##### Dataset extract
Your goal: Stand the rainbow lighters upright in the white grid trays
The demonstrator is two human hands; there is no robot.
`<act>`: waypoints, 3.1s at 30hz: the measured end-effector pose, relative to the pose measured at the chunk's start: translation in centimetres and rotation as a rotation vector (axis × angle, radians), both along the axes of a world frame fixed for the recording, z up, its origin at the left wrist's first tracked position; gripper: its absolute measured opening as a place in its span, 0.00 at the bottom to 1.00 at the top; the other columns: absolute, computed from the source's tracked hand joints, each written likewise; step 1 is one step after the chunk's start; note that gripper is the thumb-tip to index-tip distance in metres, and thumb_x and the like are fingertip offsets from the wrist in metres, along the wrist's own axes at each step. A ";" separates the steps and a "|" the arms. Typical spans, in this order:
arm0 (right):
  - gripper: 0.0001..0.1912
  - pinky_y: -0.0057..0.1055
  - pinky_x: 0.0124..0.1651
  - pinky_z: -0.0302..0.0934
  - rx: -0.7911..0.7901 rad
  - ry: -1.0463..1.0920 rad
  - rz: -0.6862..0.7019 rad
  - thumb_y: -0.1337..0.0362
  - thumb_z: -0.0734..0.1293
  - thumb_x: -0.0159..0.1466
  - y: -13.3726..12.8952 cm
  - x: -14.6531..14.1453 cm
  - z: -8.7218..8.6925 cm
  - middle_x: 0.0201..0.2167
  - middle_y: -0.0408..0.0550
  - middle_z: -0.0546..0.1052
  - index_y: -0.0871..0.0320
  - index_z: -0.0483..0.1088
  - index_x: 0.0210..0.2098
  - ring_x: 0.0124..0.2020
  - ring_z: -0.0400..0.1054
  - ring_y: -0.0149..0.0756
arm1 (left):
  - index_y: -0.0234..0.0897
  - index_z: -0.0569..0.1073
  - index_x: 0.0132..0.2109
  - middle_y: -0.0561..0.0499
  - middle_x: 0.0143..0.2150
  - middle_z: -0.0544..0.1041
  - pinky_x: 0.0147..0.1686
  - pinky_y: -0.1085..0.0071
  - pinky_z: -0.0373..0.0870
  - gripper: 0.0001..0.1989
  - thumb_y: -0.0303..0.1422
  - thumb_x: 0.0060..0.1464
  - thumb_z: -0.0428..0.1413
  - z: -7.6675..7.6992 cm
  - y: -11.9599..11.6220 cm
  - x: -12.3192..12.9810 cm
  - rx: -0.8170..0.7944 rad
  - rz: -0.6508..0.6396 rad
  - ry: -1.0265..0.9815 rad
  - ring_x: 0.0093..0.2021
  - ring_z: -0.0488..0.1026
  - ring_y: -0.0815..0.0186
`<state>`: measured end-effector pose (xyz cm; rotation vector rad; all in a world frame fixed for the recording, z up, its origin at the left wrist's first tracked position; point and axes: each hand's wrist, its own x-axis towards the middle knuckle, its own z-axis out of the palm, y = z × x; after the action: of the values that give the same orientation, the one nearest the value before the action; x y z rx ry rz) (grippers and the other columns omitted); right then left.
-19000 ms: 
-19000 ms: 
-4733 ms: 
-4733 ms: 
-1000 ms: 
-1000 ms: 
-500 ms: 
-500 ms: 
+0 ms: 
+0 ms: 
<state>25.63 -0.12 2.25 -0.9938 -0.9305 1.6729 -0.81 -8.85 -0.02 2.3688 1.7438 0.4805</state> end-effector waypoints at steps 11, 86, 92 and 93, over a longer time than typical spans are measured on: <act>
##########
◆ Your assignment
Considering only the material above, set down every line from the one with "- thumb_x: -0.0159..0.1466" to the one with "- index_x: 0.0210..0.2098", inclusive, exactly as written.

◆ Solution to the problem
  - thumb_x: -0.0159..0.1466
  - y: -13.3726..12.8952 cm
  - x: -14.6531..14.1453 cm
  - z: -8.7218..8.6925 cm
  - middle_x: 0.0201..0.2167
  - middle_y: -0.0408..0.0550
  - middle_z: -0.0546..0.1052
  - index_y: -0.0871..0.0320
  - index_z: -0.0483..0.1088
  - index_x: 0.0210..0.2098

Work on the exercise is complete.